Computing Connected Components and Its Applications on an Interval Graph

• Main Authors: Horng-Ren Tsai, 蔡鴻仁
• Other Authors: Shi-Jinn Horng
• Format: Others
• Language: zh-TW
• Published: 1993
• Online Access: http://ndltd.ncl.edu.tw/handle/48963573897510758830

碩士 === 國立臺灣科技大學 === 工程技術研究所 === 81 === In this thesis, we shall present several algorithms to solve the connected components problem, the transitive closure problem and the all-pair shortest path problem on an interval graph, respectively. We first give an O(n*log n) and an O(n**2) optimal time algorithms to compute the connected components and the transitive closure on an interval graph, respectively.
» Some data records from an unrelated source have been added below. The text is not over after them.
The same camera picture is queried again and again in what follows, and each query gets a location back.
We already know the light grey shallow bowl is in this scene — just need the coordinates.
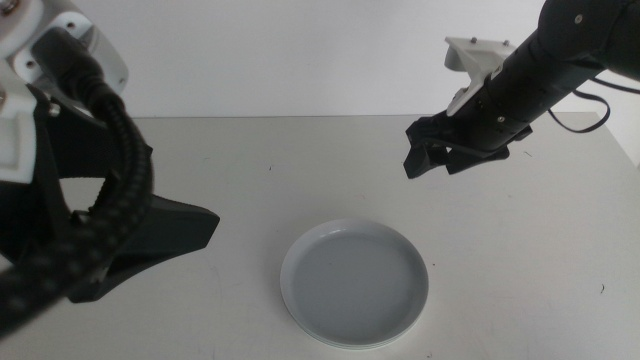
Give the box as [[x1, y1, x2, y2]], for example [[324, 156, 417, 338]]
[[279, 217, 430, 350]]

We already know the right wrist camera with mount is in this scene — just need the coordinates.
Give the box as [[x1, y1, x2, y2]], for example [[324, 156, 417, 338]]
[[444, 35, 517, 118]]

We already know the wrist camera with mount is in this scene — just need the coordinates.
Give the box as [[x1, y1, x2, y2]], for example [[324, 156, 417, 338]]
[[444, 35, 517, 118], [0, 0, 130, 184]]

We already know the thick black braided cable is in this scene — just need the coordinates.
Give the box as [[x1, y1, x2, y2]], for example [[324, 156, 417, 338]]
[[0, 27, 155, 336]]

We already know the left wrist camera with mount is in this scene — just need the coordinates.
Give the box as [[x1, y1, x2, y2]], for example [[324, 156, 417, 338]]
[[0, 0, 130, 184]]

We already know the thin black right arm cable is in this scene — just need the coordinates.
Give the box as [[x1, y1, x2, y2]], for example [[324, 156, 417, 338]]
[[547, 74, 640, 135]]

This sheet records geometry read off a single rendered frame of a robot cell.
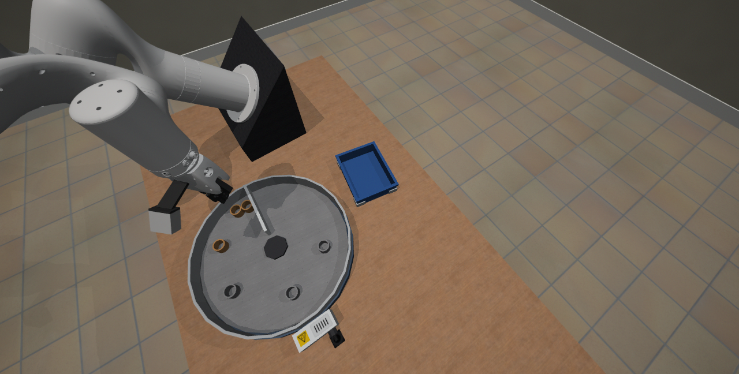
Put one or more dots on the bronze bushing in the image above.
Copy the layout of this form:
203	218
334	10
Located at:
244	204
236	207
217	243

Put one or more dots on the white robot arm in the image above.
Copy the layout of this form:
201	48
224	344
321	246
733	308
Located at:
73	47

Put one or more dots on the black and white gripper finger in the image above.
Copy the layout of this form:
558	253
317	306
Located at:
210	196
225	189

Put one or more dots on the grey metal bushing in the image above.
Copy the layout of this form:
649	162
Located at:
321	242
227	289
288	290

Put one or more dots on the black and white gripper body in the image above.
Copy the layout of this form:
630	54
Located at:
202	174

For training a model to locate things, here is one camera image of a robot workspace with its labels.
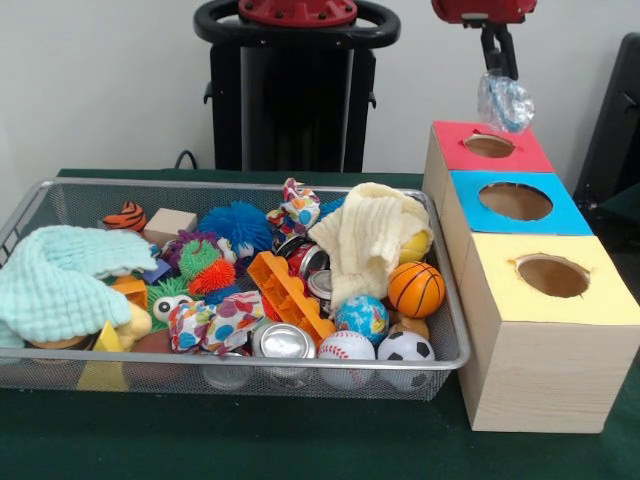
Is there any globe print ball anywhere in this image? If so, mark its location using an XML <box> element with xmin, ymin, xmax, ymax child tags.
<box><xmin>335</xmin><ymin>294</ymin><xmax>390</xmax><ymax>345</ymax></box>

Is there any shallow clear mesh bin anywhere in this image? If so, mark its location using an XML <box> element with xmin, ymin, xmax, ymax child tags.
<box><xmin>0</xmin><ymin>178</ymin><xmax>471</xmax><ymax>403</ymax></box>

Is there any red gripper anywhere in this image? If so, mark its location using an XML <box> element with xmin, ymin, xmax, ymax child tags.
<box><xmin>431</xmin><ymin>0</ymin><xmax>539</xmax><ymax>81</ymax></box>

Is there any green spiky toy with eyes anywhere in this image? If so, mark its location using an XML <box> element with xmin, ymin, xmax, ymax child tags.
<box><xmin>146</xmin><ymin>276</ymin><xmax>203</xmax><ymax>334</ymax></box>

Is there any wooden box with three holes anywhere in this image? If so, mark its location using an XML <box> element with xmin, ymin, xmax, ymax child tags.
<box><xmin>422</xmin><ymin>120</ymin><xmax>640</xmax><ymax>435</ymax></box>

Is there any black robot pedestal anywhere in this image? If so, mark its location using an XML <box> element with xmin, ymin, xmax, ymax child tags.
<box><xmin>193</xmin><ymin>0</ymin><xmax>401</xmax><ymax>173</ymax></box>

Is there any small baseball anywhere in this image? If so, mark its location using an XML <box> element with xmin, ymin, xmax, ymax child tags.
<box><xmin>318</xmin><ymin>330</ymin><xmax>378</xmax><ymax>387</ymax></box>

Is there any clear plastic bag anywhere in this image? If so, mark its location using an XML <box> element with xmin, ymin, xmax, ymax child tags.
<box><xmin>477</xmin><ymin>70</ymin><xmax>536</xmax><ymax>135</ymax></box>

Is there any colourful patterned cloth pouch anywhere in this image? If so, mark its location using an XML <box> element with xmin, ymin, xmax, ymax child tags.
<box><xmin>168</xmin><ymin>290</ymin><xmax>267</xmax><ymax>357</ymax></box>

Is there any dark green table cloth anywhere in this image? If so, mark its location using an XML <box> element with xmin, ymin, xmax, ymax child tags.
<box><xmin>0</xmin><ymin>168</ymin><xmax>640</xmax><ymax>480</ymax></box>

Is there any colourful spotted plush toy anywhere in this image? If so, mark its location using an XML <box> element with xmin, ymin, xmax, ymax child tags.
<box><xmin>266</xmin><ymin>178</ymin><xmax>323</xmax><ymax>237</ymax></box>

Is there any blue spiky ball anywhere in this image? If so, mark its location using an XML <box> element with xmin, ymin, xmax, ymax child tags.
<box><xmin>197</xmin><ymin>201</ymin><xmax>274</xmax><ymax>259</ymax></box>

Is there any mint green cloth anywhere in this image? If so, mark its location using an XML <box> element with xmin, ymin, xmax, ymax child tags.
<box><xmin>0</xmin><ymin>224</ymin><xmax>160</xmax><ymax>347</ymax></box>

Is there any black chair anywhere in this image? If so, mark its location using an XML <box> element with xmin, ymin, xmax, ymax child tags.
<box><xmin>575</xmin><ymin>33</ymin><xmax>640</xmax><ymax>226</ymax></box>

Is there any small soccer ball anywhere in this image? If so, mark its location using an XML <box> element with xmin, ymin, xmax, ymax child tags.
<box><xmin>378</xmin><ymin>331</ymin><xmax>437</xmax><ymax>391</ymax></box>

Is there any cream waffle cloth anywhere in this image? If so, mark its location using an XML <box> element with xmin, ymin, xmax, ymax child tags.
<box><xmin>308</xmin><ymin>182</ymin><xmax>435</xmax><ymax>312</ymax></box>

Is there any small orange basketball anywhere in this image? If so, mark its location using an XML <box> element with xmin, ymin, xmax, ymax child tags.
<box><xmin>388</xmin><ymin>261</ymin><xmax>447</xmax><ymax>320</ymax></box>

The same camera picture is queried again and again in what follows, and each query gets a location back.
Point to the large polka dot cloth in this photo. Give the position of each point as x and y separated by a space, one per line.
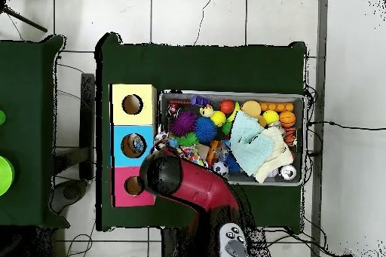
190 152

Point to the crushed clear plastic bottle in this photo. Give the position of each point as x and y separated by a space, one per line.
138 145

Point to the mint green muslin cloth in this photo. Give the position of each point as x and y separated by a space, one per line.
250 145

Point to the cream yellow cloth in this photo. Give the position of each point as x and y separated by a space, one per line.
280 151

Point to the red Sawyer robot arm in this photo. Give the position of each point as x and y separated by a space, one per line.
199 184

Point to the shallow clear mesh bin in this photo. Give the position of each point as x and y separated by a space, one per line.
232 94

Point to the wooden box with three holes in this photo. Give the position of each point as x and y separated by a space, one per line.
117 148

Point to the purple spiky toy with eyes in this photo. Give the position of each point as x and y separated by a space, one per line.
182 122

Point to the blue spiky ball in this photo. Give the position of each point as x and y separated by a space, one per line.
205 129

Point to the green spiky ball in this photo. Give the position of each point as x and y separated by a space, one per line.
187 140

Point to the yellow plush duck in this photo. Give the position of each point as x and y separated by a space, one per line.
206 111

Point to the black white soccer ball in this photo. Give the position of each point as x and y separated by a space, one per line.
220 168

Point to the yellow ball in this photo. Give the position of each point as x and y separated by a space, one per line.
270 116

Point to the orange toy basketball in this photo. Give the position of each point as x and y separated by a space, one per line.
287 119

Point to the silver drink can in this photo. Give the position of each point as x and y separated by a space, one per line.
288 172

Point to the dark green side table cloth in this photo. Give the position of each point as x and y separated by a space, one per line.
27 88

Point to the small bright green round object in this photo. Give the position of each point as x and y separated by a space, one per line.
2 117

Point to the large bright green round object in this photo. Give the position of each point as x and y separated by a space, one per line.
5 175

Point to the black tripod leg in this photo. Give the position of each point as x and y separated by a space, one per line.
27 22

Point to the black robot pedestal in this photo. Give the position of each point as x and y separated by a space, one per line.
181 245

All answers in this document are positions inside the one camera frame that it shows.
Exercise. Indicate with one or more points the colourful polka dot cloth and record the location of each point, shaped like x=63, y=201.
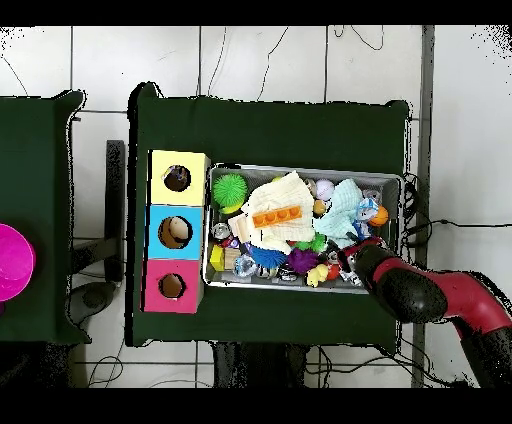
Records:
x=174, y=173

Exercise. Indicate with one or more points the silver soda can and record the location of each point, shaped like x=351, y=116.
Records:
x=220, y=231

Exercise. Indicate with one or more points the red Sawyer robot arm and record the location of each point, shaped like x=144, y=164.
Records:
x=472, y=296

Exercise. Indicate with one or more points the white baseball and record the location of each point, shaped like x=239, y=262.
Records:
x=324, y=189

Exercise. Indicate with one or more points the large green spiky ball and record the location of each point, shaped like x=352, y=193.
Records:
x=229, y=190

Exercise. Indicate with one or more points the dark green side table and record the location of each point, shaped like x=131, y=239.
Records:
x=32, y=180

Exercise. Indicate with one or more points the small red ball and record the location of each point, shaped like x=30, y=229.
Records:
x=332, y=272

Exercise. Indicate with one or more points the cream waffle cloth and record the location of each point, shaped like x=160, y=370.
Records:
x=280, y=196

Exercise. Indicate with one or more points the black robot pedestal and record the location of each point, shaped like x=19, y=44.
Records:
x=260, y=366

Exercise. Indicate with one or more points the mint green knitted cloth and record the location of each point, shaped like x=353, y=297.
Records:
x=340, y=212

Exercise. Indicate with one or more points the dark green table cloth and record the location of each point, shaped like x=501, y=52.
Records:
x=272, y=132

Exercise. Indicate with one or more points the purple spiky ball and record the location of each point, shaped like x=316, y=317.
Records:
x=302, y=260

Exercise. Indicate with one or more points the yellow plush duck toy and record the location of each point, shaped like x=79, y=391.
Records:
x=316, y=276

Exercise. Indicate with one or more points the orange plastic compartment tray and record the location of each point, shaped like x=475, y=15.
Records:
x=276, y=216

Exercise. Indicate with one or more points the grey stand base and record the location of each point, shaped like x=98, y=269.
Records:
x=92, y=298

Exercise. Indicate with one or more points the magenta round disc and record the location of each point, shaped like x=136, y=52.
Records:
x=14, y=262

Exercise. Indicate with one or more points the wooden box with three holes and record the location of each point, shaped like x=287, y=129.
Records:
x=156, y=240

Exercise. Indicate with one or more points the black upright post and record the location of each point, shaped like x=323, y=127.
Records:
x=115, y=200

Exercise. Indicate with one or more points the blue spiky ball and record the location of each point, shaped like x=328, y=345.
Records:
x=268, y=256

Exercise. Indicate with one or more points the small orange basketball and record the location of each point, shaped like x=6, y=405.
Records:
x=380, y=218
Then, an O(n**2) optimal time algorithm for solving the all- pair shortest path problem on an interval graph is proposed. Those algorithms proposed in this paper are suitable to be implemented on parallel computation models. On the EREW PRAM model, we first propose an O(log n) time optimal parallel algorithm for each problem, each with O(n), O(n**2/log n) and O( n**2/log n) processors, respectively. Then, an O(1) step algorithm for each of these problems is also developed on the reconfigurable array of processors, each with O(n**2), O(n**2) and O(n**3) processors , respectively.